Reduce motion is something that will actually reduce the use of motion in various animations on the screen. Increase contrast is another screen effect that actually draws things a lot darker like this edge here will get a lot darker and the edges of buttons and things like that. Reduce transparency actually gets rid of transparent things in like the Dock and the Menu Bar.
You can adjust the Display contrast manually using the slider here. Again you're not going to see a lot of these effects actually do anything on the screen recording because they're happening after the screen recording level. So it's happening on my screen. I see it but it's not actually showing up here. So I encourage you to go in and just try these things.
Cursor size is something you will see, except that I'm using a special cursor here for screen recording, and you can make the cursor a lot larger. This is a great example of a way that just about all Mac users can use this especially if you have a very large screen or several screens and you find that it helps to maybe have the cursor a little bit bigger than the normal size.
Shake mouse pointer to locate is something I use all the time myself.

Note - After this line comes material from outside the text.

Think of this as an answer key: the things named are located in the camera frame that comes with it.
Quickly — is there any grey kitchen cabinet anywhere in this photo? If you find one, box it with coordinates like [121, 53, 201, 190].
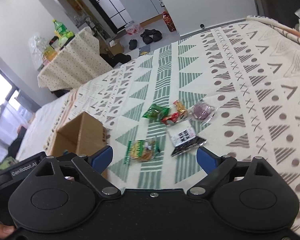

I've got three screens on my main Mac that I use for development. Sometimes the cursor gets lost on one of them. So having this on, I believe it's on by default, if I move the cursor quickly like that it enlarges temporarily and I can spot it with my eye.
So that goes through all the Display preferences. As I said check them out. Try them out. See if any of these things are things you want to use. There's a link here to Open Display Preferences because adjusting the brightness and resolution, of course, are also useful. But those are not in Accessibility but actually in the main Display Preferences so you can get to them there.

Comments: One Comment

    Maz mcgreal
    7 years ago

    Thanks - good to know about these things. I look forward to learning more.